Florida tourism is down, but you wouldn’t know if you looked at Franklin County.

The state tourism marketing agency Visit Florida published preliminary figures for the fourth quarter and for the full year earlier this month. What it showed was that COVID-19 ended a decade of record-breaking Florida tourism numbers, with the industry seeing a 34 percent drop in visitor numbers in 2020 year over year.

The data showed that 86.714 million visitors came to the state in 2020, the lowest annual total since 2010.

However, due to Franklin County’s two-cent lodging tax levies, the picture here is very different.

In the first two months of the 2020-21 fiscal year, October and November, the county is more than 58 percent ahead of the 2019 numbers, with record or near record levels in each of those months.

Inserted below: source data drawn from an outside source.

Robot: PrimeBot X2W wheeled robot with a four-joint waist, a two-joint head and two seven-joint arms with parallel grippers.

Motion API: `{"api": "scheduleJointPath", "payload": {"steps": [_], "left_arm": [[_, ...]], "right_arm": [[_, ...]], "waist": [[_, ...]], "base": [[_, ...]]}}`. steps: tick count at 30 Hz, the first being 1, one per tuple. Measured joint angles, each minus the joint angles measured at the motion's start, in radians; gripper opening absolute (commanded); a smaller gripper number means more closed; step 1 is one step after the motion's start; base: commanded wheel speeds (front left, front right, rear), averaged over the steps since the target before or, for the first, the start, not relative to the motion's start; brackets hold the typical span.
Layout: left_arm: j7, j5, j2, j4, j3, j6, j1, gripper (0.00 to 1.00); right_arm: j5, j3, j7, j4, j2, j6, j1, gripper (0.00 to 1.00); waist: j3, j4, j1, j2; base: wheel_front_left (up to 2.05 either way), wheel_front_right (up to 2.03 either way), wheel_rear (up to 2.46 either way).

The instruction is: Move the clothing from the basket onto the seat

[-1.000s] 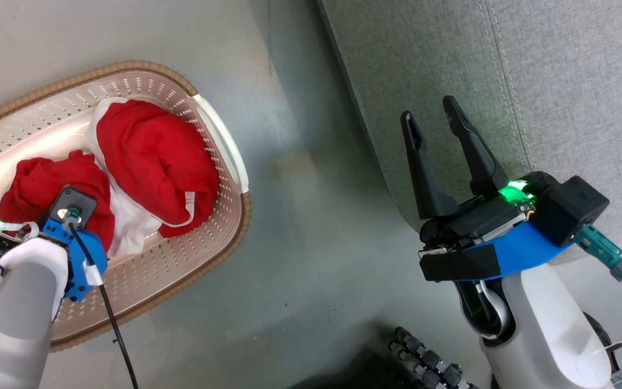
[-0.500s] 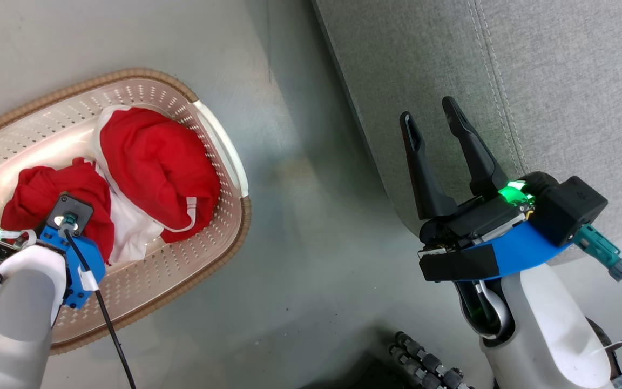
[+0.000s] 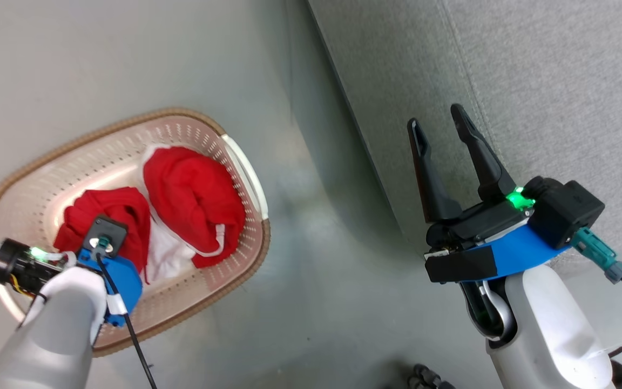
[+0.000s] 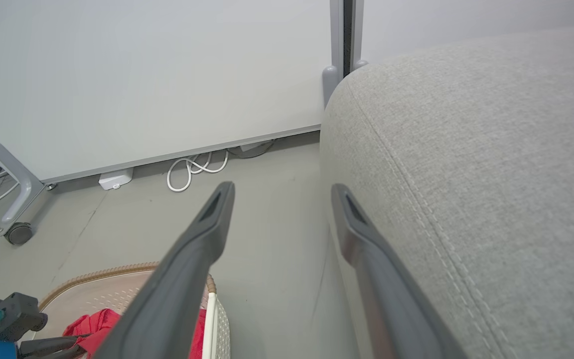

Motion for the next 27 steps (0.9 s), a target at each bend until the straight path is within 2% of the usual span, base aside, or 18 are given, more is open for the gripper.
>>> {"api": "scheduleJointPath", "payload": {"steps": [10, 27], "left_arm": [[-0.046, -0.066, -0.095, -0.04, 0.017, -0.019, 0.076, 0.0], [-0.049, -0.126, -0.169, -0.359, 0.057, -0.02, 0.244, 0.0]], "right_arm": [[-0.07, -0.049, 0.0, 0.047, 0.0, 0.0, 0.064, 1.0], [-0.131, -0.08, -0.001, 0.116, 0.0, 0.0, 0.181, 1.0]], "waist": [[-0.187, 0.068, -0.0001, 0.0], [-0.5, 0.218, -0.0001, 0.0]], "base": [[0.0, 0.0, 0.0], [0.0, 0.0, 0.0]]}}
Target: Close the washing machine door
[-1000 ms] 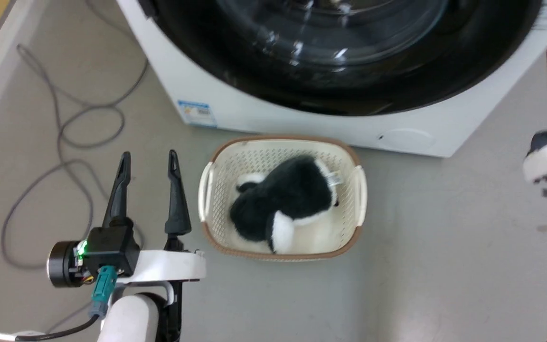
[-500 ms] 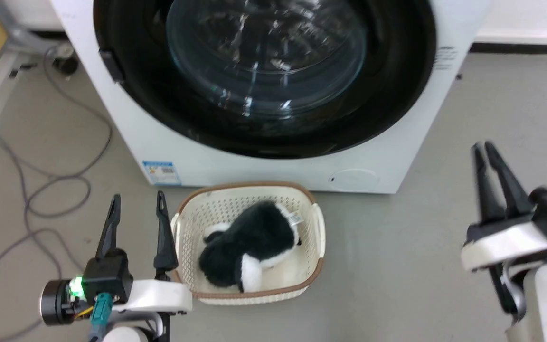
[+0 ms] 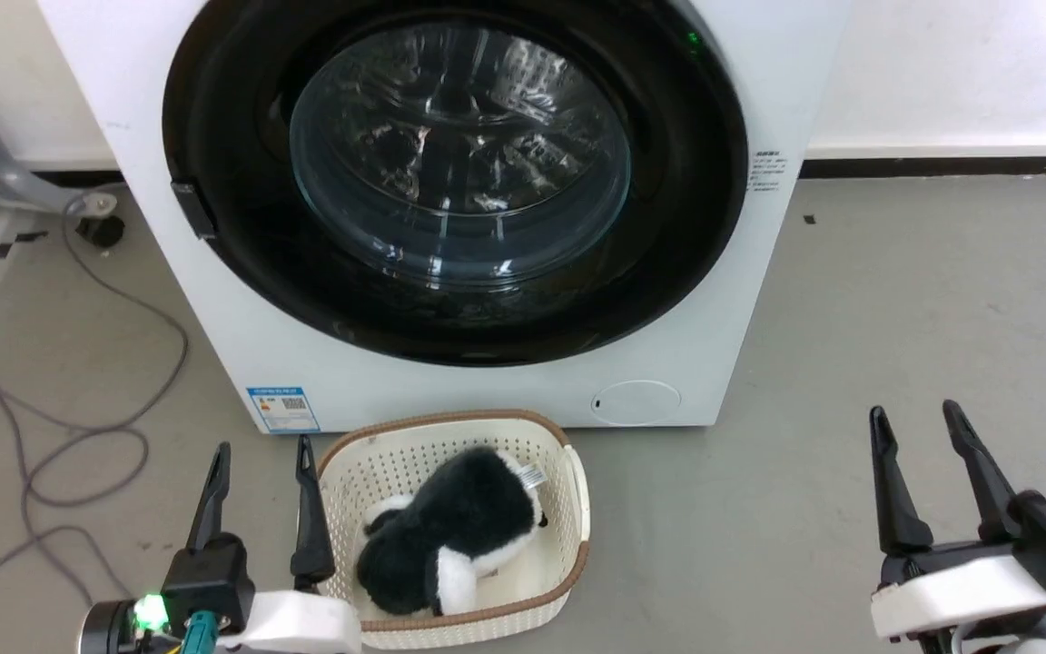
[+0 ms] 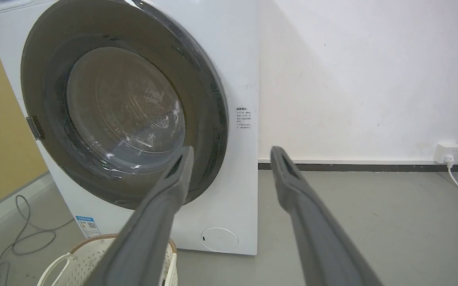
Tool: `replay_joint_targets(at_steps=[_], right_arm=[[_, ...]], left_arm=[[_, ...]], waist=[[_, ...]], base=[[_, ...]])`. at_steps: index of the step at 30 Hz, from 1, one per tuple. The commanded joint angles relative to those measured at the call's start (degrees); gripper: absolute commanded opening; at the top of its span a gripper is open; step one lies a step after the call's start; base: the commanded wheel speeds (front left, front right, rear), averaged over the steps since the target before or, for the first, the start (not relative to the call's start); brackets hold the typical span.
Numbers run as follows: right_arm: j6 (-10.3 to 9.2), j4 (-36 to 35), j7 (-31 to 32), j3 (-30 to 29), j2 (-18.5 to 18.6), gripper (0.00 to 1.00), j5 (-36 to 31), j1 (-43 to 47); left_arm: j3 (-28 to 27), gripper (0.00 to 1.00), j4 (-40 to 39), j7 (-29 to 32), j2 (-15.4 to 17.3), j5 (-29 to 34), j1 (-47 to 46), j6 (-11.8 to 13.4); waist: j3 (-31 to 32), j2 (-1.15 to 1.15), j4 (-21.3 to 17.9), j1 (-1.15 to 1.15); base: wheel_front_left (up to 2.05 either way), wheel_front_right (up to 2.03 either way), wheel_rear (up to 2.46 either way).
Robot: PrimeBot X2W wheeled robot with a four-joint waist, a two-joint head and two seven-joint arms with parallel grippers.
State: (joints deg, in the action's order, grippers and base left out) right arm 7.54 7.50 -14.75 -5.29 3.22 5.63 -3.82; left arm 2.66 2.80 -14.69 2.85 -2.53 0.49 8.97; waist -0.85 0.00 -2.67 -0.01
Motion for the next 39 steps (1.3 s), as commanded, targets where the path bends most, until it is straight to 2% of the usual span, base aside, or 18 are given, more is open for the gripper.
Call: replay_joint_targets(at_steps=[1, 8, 9, 39], right_arm=[[-0.05, -1.27, -0.25, 0.07, -0.31, 1.00, 0.34, 1.22], [-0.05, -4.24, -0.25, 0.27, -0.33, 1.00, 1.76, 3.83], [0.00, -3.93, 0.04, 0.18, -0.07, 0.00, 1.58, 3.32], [-0.01, -4.74, 3.34, 1.32, -0.13, 0.00, -0.04, 3.41]], left_arm=[[-0.25, 1.00, 0.23, -0.30, 0.03, 0.15, 0.88, 0.09], [-0.23, 1.00, 1.21, -0.30, 0.03, 0.16, 1.59, -0.17], [-0.02, 0.00, 1.16, 0.04, 0.00, -0.10, 0.82, -0.11], [-0.58, 0.00, 0.27, 3.33, 0.01, 0.49, 0.52, -2.10]], waist=[[0.43, 0.00, -0.37, 0.01], [1.02, 0.00, -0.62, 0.01], [1.05, 0.00, -0.60, 0.01], [1.01, 0.00, 0.14, 0.01]], base=[[0.00, 0.00, 0.00], [0.00, 0.00, 0.00], [0.00, 0.00, 0.00], [0.00, 0.00, 0.00]])
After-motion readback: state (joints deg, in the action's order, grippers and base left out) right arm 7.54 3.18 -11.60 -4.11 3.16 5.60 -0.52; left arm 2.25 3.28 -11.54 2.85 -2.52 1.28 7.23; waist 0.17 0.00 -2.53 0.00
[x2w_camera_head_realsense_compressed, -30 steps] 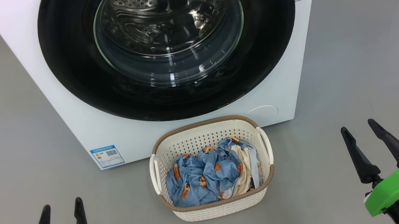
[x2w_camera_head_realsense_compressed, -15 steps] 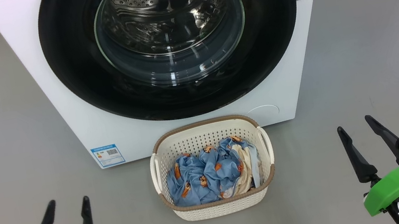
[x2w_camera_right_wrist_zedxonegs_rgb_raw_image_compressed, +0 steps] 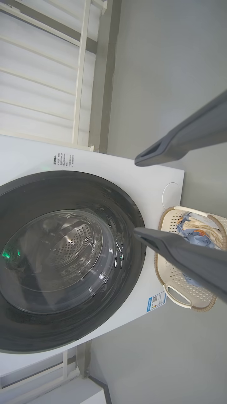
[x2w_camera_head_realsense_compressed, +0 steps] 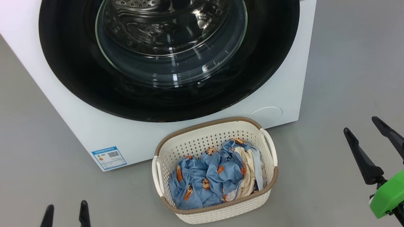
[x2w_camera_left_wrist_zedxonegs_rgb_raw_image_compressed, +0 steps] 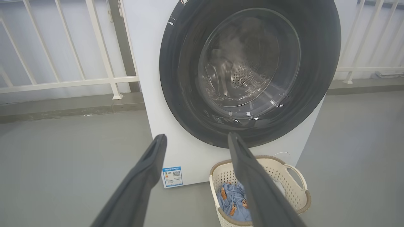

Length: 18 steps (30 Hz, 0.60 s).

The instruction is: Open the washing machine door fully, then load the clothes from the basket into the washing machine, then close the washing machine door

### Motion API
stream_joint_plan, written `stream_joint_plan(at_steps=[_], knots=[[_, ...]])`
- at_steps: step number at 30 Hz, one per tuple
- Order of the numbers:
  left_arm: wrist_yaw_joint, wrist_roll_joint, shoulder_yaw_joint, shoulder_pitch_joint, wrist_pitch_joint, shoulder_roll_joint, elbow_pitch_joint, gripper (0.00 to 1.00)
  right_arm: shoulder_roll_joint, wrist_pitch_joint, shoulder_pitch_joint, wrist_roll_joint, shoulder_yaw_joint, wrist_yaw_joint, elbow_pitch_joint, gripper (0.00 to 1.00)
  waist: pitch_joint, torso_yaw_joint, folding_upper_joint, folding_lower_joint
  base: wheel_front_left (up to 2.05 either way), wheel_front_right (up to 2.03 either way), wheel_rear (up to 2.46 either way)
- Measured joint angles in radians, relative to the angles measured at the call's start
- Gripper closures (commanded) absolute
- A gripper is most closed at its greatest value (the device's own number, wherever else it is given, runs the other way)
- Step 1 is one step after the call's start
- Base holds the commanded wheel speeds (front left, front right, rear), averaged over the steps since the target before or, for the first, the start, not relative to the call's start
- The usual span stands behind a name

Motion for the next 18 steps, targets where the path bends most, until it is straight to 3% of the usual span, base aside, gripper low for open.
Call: stream_joint_plan(at_steps=[18], knots=[[0.000, -0.048, 0.030, 0.000, 0.000, -0.011, 0.013, 0.00, 0.008, 0.000, 0.000, 0.005, -0.025, 0.000, 0.008, 0.00, -0.004, 0.002, 0.0000, 0.0000, 0.00, 0.00, 0.00]])
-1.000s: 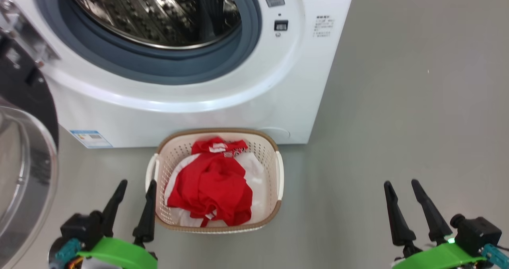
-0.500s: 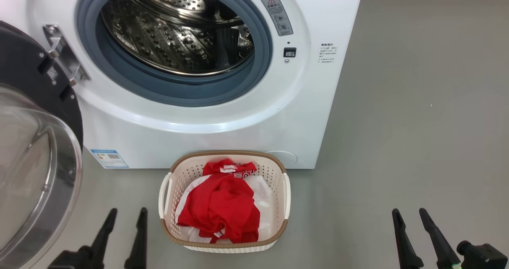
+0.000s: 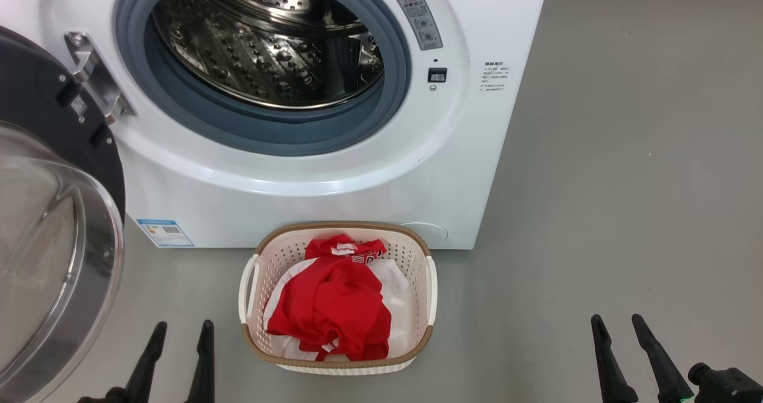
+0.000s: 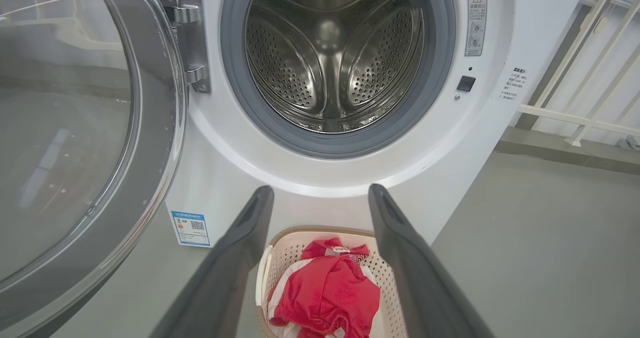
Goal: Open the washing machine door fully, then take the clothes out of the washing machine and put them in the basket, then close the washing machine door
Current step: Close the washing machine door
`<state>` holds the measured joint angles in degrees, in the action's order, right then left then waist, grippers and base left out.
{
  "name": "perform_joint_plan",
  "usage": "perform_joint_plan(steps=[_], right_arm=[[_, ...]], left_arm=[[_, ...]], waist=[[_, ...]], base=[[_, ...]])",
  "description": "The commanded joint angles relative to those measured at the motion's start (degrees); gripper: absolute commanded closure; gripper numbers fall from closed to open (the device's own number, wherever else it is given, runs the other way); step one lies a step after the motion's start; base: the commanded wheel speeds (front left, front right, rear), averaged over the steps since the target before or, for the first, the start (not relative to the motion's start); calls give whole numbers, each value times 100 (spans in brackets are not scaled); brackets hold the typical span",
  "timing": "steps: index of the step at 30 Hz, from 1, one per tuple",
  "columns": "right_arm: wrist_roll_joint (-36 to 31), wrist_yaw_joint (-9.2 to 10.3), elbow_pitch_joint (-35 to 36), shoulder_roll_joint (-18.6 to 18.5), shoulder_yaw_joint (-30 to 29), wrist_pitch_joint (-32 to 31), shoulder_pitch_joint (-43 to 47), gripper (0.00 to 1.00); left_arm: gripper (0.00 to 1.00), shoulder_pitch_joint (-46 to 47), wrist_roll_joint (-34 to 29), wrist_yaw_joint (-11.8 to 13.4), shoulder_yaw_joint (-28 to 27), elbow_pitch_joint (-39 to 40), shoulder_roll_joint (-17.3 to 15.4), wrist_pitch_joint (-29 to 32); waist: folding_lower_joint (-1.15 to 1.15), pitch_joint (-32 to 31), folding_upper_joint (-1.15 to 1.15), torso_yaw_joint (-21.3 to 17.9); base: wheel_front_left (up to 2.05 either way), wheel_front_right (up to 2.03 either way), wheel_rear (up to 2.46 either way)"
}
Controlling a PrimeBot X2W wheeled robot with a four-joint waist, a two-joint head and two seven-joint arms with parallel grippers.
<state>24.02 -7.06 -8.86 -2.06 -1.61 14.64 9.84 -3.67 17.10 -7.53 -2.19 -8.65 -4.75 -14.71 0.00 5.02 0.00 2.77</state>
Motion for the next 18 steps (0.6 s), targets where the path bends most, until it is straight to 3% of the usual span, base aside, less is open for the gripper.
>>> perform_joint_plan(steps=[1, 18], right_arm=[[-71, -43, 149, -82, 90, 36, -71, 0], [-68, -43, 144, -82, 94, 36, -116, 0]], left_arm=[[0, 50, -94, 4, -213, 177, -52, -29], [0, 93, -136, 4, -179, 257, -64, -29]], waist=[[0, 11, 0, 8], [0, 30, 0, -22]], base=[[0, 0, 0], [0, 0, 0]])
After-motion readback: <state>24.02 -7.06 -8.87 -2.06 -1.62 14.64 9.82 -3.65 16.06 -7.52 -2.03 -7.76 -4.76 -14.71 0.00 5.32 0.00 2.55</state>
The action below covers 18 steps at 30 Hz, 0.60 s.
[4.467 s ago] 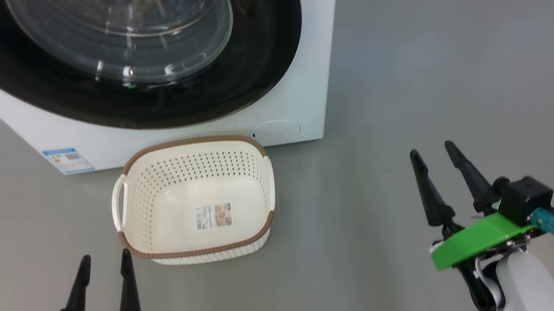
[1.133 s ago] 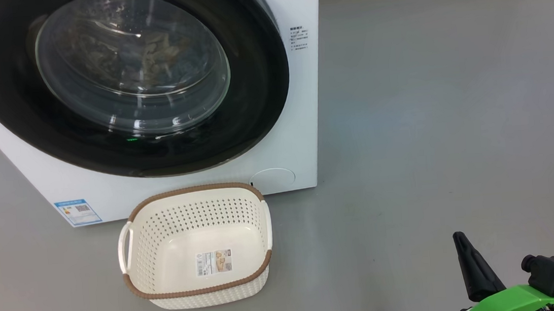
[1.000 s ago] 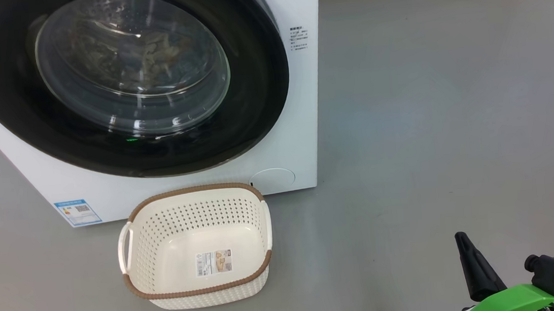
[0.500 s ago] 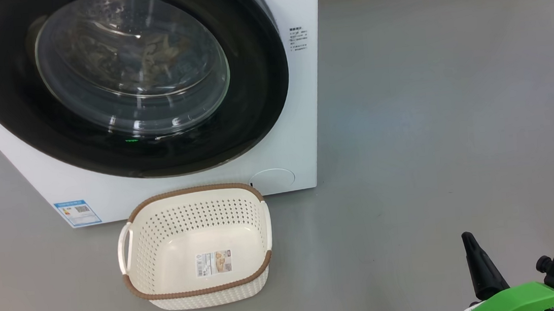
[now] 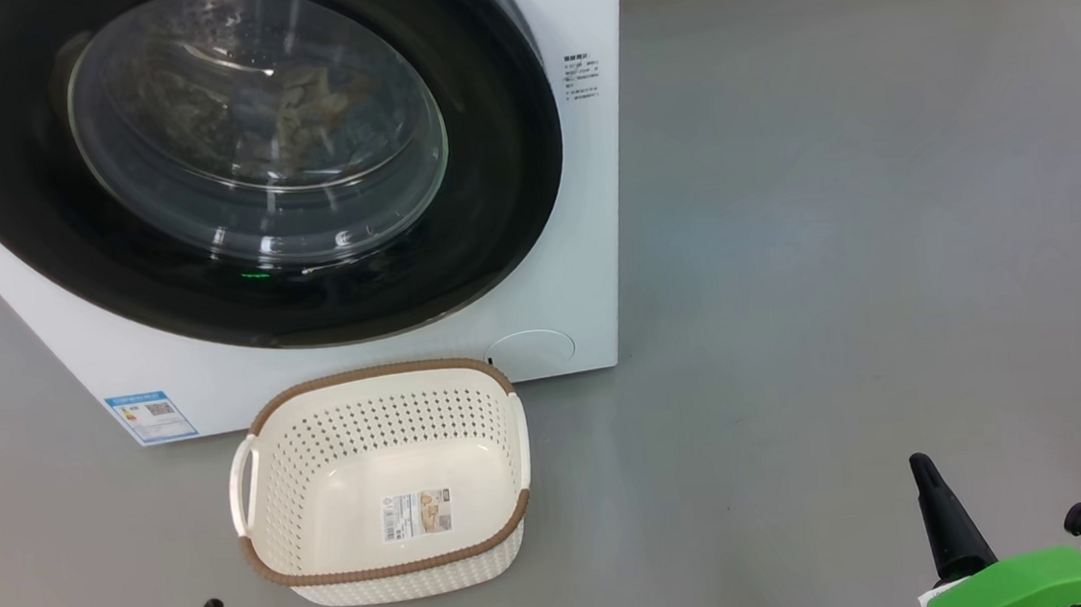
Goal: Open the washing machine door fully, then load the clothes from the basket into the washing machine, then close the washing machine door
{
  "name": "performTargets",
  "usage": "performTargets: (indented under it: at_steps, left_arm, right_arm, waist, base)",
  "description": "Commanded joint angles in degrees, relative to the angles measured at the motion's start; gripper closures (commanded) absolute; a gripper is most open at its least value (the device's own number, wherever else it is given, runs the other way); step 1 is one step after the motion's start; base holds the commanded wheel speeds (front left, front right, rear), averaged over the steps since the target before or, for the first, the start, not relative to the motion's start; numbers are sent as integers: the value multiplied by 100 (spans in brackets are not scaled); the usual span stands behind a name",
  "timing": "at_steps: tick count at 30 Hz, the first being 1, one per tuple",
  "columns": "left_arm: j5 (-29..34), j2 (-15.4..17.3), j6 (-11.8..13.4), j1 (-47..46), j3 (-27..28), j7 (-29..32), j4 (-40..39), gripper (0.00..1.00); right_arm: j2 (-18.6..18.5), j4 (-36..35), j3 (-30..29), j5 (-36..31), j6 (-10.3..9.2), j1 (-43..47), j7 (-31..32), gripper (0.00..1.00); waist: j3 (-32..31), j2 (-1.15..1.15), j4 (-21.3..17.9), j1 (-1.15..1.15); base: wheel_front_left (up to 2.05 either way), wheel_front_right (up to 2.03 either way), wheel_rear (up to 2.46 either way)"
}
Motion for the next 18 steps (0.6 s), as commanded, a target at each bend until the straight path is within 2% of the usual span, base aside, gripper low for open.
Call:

Figures shared with the County Commission by Tourist Development Council director John Solomon show that the county’s lodging businesses raised approximately $ 147,500 in lodging taxpayers’ money in October, nearly $ 60,000 more than last year.

That was a nearly 64.6 percent year-over-year increase and the first time since the tax began in 2005 that it grossed over $ 100,000 in October.

In November, excluding the Florida Florida Food Festival, the property tax grossed nearly $ 86,500, up more than 51.5 percent year over year. This monthly total was only in second place after November 2018.

The first two months of the financial year showed that the district was doing better than 58 percent of the previous year on the calendar at this point.

Solomon has said a targeted advertising campaign that emphasizes the county’s openness contributed to the increase.

Dana Young, President and CEO of Visit Florida, said an estimated 20.625 million travelers to the state in the fourth quarter “exceeded our expectations,” but if the numbers are refined, the number of visitors for the year may be reduced. In particular, Visit Florida believes that an estimated 3.236 million overseas visitors, calculated by the State Revenue Estimating Conference for 2020, is about 400,000 too high.

Before the pandemic, the state estimated that 1.6 million jobs were supported by tourism. The US Travel Association reported that four out of ten jobs lost nationwide last year were in the leisure and hospitality industries.

According to Visit Florida figures, the state attracted an estimated 20.62 million visitors in the fourth quarter of 2020, a 33.1 percent decrease from the previous year. The pandemic had cut tourism by 60.3 percent in the second quarter of 2020 and by 32.7 percent in the third quarter.

The 82.19 million travelers from other parts of the country for 2020 were a 29.7 percent decrease from 2019. The 1.286 million Canadian visitors in 2020 were a 64.5 percent decrease year over year.